What the exercise asks
The whole answer is the data below, retyped exactly.
..........
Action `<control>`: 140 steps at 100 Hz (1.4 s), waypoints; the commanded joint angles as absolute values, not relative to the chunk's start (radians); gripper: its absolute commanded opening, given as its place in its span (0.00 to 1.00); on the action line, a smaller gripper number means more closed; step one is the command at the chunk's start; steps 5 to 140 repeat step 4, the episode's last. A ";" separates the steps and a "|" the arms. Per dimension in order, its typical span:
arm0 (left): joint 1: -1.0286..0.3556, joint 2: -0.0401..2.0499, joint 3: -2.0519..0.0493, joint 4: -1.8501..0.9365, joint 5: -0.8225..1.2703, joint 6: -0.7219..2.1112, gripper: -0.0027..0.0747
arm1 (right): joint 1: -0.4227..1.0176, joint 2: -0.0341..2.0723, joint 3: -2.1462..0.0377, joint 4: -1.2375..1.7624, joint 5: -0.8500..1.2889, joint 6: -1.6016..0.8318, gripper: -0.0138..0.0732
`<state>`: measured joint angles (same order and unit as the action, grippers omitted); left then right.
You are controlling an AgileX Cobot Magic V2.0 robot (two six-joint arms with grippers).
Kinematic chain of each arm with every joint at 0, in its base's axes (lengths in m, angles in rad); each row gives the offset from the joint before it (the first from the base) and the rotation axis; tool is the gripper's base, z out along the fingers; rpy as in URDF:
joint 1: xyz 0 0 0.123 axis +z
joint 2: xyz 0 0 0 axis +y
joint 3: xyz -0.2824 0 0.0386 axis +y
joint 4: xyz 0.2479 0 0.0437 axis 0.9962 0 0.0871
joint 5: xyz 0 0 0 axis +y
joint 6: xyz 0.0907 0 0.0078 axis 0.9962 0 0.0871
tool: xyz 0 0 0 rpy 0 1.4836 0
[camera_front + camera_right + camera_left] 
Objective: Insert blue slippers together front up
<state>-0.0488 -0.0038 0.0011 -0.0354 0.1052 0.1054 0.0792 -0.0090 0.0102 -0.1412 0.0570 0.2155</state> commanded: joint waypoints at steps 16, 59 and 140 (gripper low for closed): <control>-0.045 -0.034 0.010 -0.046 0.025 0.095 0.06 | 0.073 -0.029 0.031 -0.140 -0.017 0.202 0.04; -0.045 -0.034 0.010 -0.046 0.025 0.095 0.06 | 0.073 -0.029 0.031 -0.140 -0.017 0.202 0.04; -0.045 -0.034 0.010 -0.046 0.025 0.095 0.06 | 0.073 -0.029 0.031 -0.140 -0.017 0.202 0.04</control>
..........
Response area
Action `<control>`: 140 steps at 100 Hz (1.4 s), waypoints; the commanded joint angles as absolute values, not relative to the chunk's start (radians); gripper: its absolute commanded opening, given as its place in its span (0.00 to 1.00); on the action line, a smaller gripper number means more closed; step one is the command at the chunk's start; steps 5 to 140 repeat step 4, the episode's last. A ";" separates the steps and a "|" the arms. Per dimension in order, its typical span:
arm0 (left): joint 1: -1.0286..0.3556, joint 2: -0.0401..2.0499, joint 3: -2.0519..0.0493, joint 4: -1.8501..0.9365, joint 5: -0.8225..1.2703, joint 6: -0.7219..2.1112, gripper: -0.0027..0.0747
arm1 (right): joint 1: -0.4227..1.0176, joint 2: -0.0341..2.0723, joint 3: -2.1462..0.0377, joint 4: -1.2375..1.7624, joint 5: -0.8500..1.2889, joint 6: -1.6016..0.8318, gripper: -0.0138..0.0732
`<state>`: measured joint angles (same order and unit as the action, grippers omitted); left then right.
You are controlling an AgileX Cobot Magic V2.0 robot (two six-joint arms with grippers).
Kinematic chain of each arm with every joint at 0, in its base's axes (lengths in m, angles in rad); each row gives the offset from the joint before it (the first from the base) and the rotation axis; tool is the gripper's base, z out along the fingers; rpy as in URDF:
joint 1: xyz 0 0 0.123 axis +z
joint 2: xyz 0 0 0 axis +y
joint 3: xyz -0.2824 0 0.0386 axis +y
joint 4: xyz 0.2479 0 0.0437 axis 0.9962 0 0.0871
joint 5: xyz 0 0 0 axis +y
joint 6: xyz 0.0907 0 0.0078 axis 0.9962 0 0.0871
tool: xyz 0 0 0 rpy 0 1.4836 0
[camera_front + camera_right + camera_left] 
Objective: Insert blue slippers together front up
<state>-0.0488 -0.0038 0.0011 -0.0354 0.1052 0.1054 0.0792 -0.0090 0.0102 -0.1412 0.0570 0.2155</state> commanded: joint waypoints at steps 16, 59 and 140 (gripper low for closed): <control>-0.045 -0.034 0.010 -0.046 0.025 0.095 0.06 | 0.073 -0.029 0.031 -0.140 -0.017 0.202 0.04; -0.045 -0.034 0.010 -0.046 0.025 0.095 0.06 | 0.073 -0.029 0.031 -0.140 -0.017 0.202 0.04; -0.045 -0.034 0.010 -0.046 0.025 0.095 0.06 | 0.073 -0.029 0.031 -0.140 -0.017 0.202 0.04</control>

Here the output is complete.